The whole listing needs to be written out exactly, except for any images.

INFORMATION SHOWN below:

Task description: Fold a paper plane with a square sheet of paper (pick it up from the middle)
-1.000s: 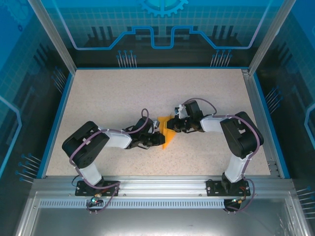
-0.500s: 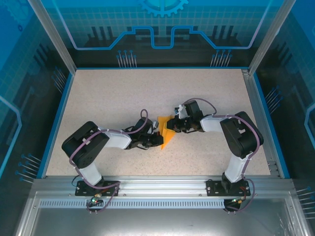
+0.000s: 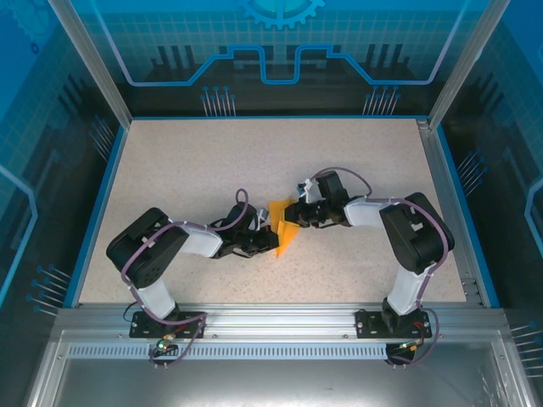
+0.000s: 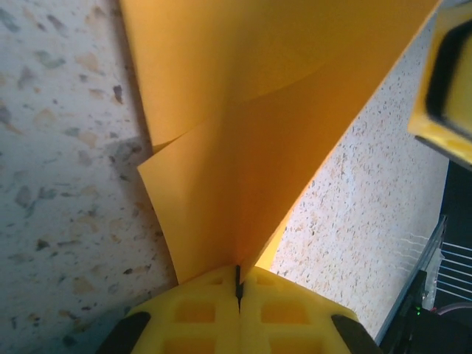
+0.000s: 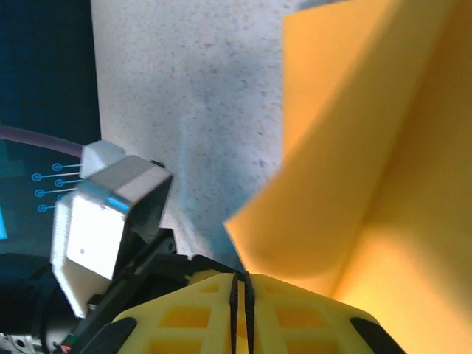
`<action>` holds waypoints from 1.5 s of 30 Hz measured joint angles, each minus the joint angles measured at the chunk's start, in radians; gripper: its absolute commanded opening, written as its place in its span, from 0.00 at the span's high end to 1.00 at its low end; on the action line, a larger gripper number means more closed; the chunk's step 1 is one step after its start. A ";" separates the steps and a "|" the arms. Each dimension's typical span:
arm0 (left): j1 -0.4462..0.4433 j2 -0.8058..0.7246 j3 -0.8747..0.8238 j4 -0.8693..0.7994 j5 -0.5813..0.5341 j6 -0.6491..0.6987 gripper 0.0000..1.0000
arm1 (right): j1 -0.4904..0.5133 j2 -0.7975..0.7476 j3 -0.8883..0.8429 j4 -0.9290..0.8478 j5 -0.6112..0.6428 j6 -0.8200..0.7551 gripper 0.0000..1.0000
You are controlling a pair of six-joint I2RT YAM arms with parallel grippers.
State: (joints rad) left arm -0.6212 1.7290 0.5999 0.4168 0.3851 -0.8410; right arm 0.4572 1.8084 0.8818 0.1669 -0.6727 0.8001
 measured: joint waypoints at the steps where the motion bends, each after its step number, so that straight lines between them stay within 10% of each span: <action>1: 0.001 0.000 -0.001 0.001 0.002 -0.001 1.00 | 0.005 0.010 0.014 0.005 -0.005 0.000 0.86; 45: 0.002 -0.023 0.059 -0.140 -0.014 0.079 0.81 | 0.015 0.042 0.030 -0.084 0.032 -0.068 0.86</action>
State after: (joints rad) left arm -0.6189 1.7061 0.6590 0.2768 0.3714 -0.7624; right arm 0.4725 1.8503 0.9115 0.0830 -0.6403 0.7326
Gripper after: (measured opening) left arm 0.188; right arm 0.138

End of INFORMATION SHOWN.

*RESPONSE BOX*:
Task description: Fold a paper plane with a square sheet of paper (pick it up from the middle)
-1.000s: 
-0.500s: 
+0.000s: 
+0.000s: 
+0.000s: 
`<action>` holds waypoints from 1.5 s of 30 Hz measured joint angles, each minus the joint angles measured at the chunk's start, in radians; gripper: its absolute commanded opening, written as its place in its span, from 0.00 at the span's high end to 1.00 at its low end; on the action line, a larger gripper number means more closed; the chunk's step 1 is one step after its start. A ";" separates the steps and a "|" the arms. Each dimension's typical span:
arm0 (left): j1 -0.4462..0.4433 j2 -0.8058..0.7246 j3 -0.8747..0.8238 j4 -0.8693..0.7994 j5 -0.5813..0.5341 j6 -0.6491..0.6987 gripper 0.0000..1.0000
arm1 (right): j1 -0.4904..0.5133 j2 -0.7975..0.7476 j3 -0.8883..0.8429 j4 -0.9290..0.8478 j5 -0.6112..0.6428 j6 -0.8200..0.7551 gripper 0.0000..1.0000
You are controlling a pair of six-joint I2RT YAM arms with parallel grippers.
State: (joints rad) left arm -0.6212 1.7290 0.5999 0.4168 0.3851 -0.8410; right arm 0.4572 1.8084 0.8818 0.1669 -0.6727 0.8001
 measured: joint waypoints at the steps where the motion bends, each after its step number, so that straight lines between them stay within 10% of each span: <action>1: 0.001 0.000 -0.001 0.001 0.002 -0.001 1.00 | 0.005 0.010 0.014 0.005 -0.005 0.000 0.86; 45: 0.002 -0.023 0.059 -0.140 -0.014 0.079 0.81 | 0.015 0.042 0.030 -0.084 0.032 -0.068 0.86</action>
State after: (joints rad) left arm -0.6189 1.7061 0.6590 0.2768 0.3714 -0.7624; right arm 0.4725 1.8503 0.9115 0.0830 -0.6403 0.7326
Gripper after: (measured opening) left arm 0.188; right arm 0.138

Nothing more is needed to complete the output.